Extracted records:
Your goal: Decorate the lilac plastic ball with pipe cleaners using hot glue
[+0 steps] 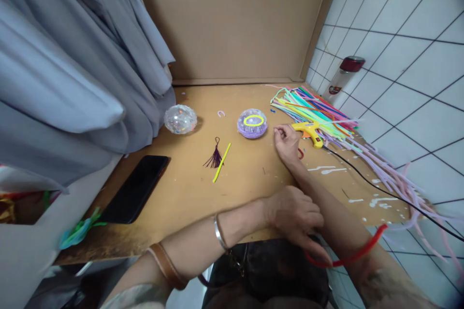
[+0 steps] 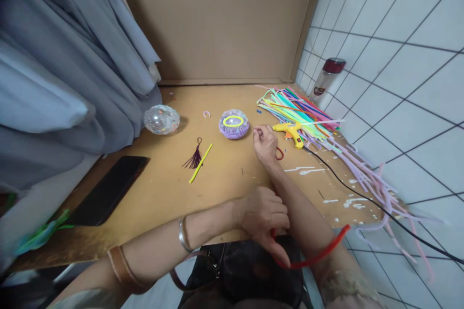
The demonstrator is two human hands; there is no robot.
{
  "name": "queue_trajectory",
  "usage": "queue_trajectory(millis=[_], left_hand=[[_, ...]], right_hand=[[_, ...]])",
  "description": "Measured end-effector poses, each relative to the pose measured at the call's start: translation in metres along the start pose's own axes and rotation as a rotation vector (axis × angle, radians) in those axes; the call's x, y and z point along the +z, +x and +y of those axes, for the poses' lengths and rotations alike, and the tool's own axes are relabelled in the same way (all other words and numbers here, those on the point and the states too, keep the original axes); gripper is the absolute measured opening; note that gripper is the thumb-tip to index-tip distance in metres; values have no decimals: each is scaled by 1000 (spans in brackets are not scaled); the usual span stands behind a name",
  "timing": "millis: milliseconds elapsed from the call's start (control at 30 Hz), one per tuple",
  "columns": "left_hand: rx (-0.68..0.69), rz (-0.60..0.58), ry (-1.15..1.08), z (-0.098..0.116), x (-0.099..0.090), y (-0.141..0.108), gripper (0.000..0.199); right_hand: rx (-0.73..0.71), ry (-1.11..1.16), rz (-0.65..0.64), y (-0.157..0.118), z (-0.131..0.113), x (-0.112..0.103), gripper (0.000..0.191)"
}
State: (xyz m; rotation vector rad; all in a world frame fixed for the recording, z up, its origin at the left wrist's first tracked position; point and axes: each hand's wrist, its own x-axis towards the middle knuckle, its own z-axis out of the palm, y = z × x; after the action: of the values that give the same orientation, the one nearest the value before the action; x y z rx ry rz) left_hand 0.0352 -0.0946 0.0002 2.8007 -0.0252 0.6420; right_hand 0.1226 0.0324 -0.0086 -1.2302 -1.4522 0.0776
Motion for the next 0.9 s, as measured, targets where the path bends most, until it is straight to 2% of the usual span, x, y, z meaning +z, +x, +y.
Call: queue_trajectory(millis=[100,267,400,533,633,733,900], left_hand=[[-11,-65,37,7,3,3,68],[-17,-77,79,4,7,3,60],[-53,-100,104,11,9,3,39],[-135,-101,58,16,5,1,16],[-69,-106,-18,12,-2,-2,8],[-1,-112,-97,6,-7,-5,11],[11,-71,-194,3,-7,-6,10]], right_hand=[[-23,-2,8,0,-1,-1,13],[-55,-19,-9,1,-6,-1,12],[-118,-27,0,1,-17,-4,14],[-182,-55,-56,0,-29,-9,15],[-184,-53,-72,1,-30,-11,14],[-138,-37,7,7,-26,-14,12],[32,-11,303,24,-9,-27,13]])
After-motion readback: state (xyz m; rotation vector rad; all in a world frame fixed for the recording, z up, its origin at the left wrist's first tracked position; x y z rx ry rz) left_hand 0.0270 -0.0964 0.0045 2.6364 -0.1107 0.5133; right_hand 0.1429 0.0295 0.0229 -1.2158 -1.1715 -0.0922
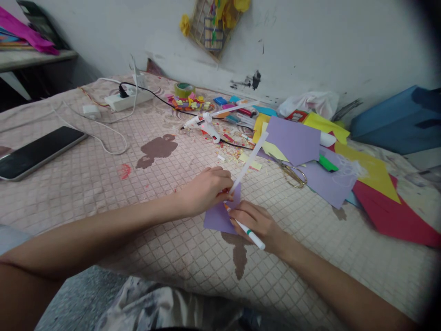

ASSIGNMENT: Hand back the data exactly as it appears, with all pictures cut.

ANSWER BELOW:
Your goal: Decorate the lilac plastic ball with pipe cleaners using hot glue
[+0 steps] 
[+0 steps] 
The demonstrator is two human hands; there is no robot.
{
  "name": "queue_trajectory",
  "usage": "queue_trajectory(millis=[_], left_hand=[[_, ...]], right_hand=[[_, ...]])",
  "description": "Measured end-effector poses, each relative to the pose measured at the call's start: translation in metres along the start pose's own axes and rotation as a rotation vector (axis × angle, radians) in those axes; the call's x, y and z point along the +z, +x and +y of those axes, for the poses' lengths and rotations alike, and the tool's own axes are relabelled in the same way (all other words and numbers here, those on the point and the states too, keep the original axes); gripper is the absolute measured opening; note that gripper is the thumb-tip to index-tip distance in metres; values have no decimals: each is scaled by 1000 (spans in brackets are not scaled); the usual span stands behind a name",
  "timing": "millis: milliseconds elapsed from the call's start (control at 30 Hz), one per tuple",
  "columns": "left_hand: rx (-0.68..0.69), rz (-0.60..0.58), ry (-1.15..1.08), z (-0.098..0.116), x (-0.099..0.090), y (-0.141..0.108), gripper (0.000..0.199); right_hand: rx (-0.73..0.71), ry (-1.11..1.16), rz (-0.65..0.64), y (-0.157..0.118), z (-0.131..0.113), x (-0.112..0.103), gripper (0.000..0.191)"
}
State: (xyz m; rotation vector rad; all in a world frame fixed for the recording, z up, its origin at the left wrist's first tracked position; point and axes: each hand's wrist, its own x-axis towards the middle knuckle, its own z-axis out of the palm, y = z × x; after the action: of the values that give the same orientation, the one nearest the value before the action; x y z rx ry rz) left_hand 0.0352 -0.0946 0.0002 2.8007 -0.0252 0.6420; right_hand 0.1226 0.0324 -0.0086 -1.2302 -1.4522 0.0776
Motion for the next 0.9 s, as measured, targets where the path bends most, until it is straight to 2% of the usual span, x, y, z meaning +z, +x, +y.
Call: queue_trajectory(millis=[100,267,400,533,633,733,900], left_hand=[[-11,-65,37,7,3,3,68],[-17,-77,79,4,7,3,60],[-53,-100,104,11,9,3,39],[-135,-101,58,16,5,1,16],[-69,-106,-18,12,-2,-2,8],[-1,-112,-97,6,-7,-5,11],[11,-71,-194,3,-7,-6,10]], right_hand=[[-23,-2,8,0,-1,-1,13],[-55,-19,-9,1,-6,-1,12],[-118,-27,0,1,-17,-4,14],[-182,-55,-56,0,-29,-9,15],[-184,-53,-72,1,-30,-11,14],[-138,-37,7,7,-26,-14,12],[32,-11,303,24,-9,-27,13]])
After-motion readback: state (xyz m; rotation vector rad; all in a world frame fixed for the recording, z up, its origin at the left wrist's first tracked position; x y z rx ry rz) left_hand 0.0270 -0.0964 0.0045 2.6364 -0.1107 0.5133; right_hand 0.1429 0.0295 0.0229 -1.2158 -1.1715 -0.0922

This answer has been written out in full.